Tutorial for the MASCOTS Conference
2005:
Attendees:
Senior Architects, Processor designers, DSP
engineers, Software Architects,
and Modeling and Simulation Specialists
Duration:
½ day combining presentation,
demonstration and interactive sessions
Presenter:
Deepak Shankar is the Founder and CEO of
Mirabilis Design Inc, a systems engineering solutions provider. Shankar
has an MS in Electrical Engineering from Clemson University and MBA from University of
California Berkeley. He has over 15 years experience in
electronics system design and has created 3 electronic systems engineering
design and simulation tools prior to Mirabilis Design. Mr. Shankar was
the founder and member of the early management team at three different startups
in the systems engineering and electronics industry. He has presented at a
number of IEEE and Industry
Consortium conferences in Asia,
Europe and the USA.
Tutorial Title:
Designing real-time architectures using
performance and power analysis through Discrete-Event modeling
Benefits:
Attendees will understand how efficient
system-level architecture modeling can increase the performance of
reconfigurable, real-time software designs and validate hardware performance
requirements. A baseline system performance model can be developed to allow
design tradeoffs and minimize impact of design changes due to technology
upgrades.
Brief:
Next generation multi-processor, multi-core
systems including FPGAs will provide significant more performance than
real-time application architects are accustomed with. At the same time,
the requirements of wireless technologies and higher clock rates generate power
that makes cooling a challenge. Early system tradeoffs are especially
important for systems that involve high throughput or fidelity requirements,
such as real-time imaging processing, or critical power requirements for
hand-held consumer devices. Performance load balancing is becoming even more
critical when designing new and novel multi-core microprocessor architectures.

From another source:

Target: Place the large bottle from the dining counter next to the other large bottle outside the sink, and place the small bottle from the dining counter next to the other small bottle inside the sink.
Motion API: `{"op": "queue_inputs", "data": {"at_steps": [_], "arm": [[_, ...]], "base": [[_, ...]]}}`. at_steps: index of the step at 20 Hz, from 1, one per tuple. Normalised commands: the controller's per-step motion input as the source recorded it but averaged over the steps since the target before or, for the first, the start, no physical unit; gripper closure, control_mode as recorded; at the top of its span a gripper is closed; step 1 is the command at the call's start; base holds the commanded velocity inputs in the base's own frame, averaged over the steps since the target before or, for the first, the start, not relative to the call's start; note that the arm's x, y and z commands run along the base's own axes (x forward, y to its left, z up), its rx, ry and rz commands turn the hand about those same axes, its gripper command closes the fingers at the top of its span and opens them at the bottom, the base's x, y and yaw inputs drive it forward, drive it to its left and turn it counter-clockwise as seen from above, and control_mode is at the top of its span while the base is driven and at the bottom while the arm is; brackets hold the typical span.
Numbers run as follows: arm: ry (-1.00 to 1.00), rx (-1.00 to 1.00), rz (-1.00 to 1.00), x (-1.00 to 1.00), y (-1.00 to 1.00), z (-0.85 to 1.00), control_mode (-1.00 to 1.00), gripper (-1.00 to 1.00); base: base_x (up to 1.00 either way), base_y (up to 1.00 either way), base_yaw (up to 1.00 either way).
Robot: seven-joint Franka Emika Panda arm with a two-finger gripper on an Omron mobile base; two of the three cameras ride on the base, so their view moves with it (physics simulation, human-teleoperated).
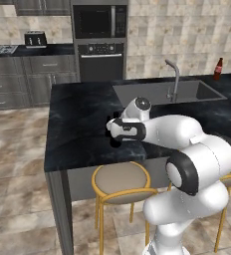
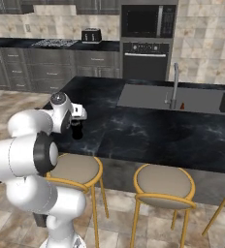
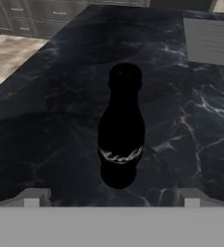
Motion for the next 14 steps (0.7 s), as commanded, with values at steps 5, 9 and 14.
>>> {"op": "queue_inputs", "data": {"at_steps": [5,9,14], "arm": [[0.00,0.00,0.00,0.17,0.01,-0.08,-1.00,-1.00],[0.00,0.00,0.00,0.18,0.00,-0.06,-1.00,-1.00],[0.00,0.01,0.00,0.20,0.01,-0.05,-1.00,-1.00]], "base": [[0.00,0.00,0.00],[0.00,0.00,0.00],[0.00,0.00,0.00]]}}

The trade-off between power and performance on parallel processing and
multi-threading will be discussed.
Decisions such as hardware-software
partitioning, multi-threading vs. parallel processing, and task partitioning
require evaluating numerous architectures and making large number of trade-off
decisions. System designers
must make the architectures support a variety of software implementation
techniques. The trade-offs
in the cache configuration for multiple cores include question such as
dedicated or shared, on-chip frame buffer or off-chip, and DMA access or
DSP-direct. Additional questions t raised are the number of pipeline stages,
type of communication bus between the resources (cache, DMA etc.) and the
cores, speed of the logic gates and custom instruction sets per execution
units.
During this tutorial, attendees will learn
1. The various models of computation available for
combining different sub-systems and engineering domains
2. The use of pre-built, parameterized libraries to
rapidly construct models of the of the proposed or current complex system
architecture.
3. The use of statistical models, trace
information, abstraction of non-essential system specification and modeling for
analysis
4. The effective use of benchmark information and
trace information from existing systems for validating system models
5. How system performance models can be used for
creating better program proposals and justifying decisions.
There will be a demonstration on how to simulate the performance of complex systems made up of hardware, software, and networks (wired, wireless, and transaction level) very early in the specification and design cycle. The design methodology described starts with a mathematical functional model and rough architectural proposals. The mathematical functions are dynamically mapped on to rough architecture to achieve optimal system operation and balanced loading. Models can be successively refined from functional and transaction level down to cycle approximate and bit true detail.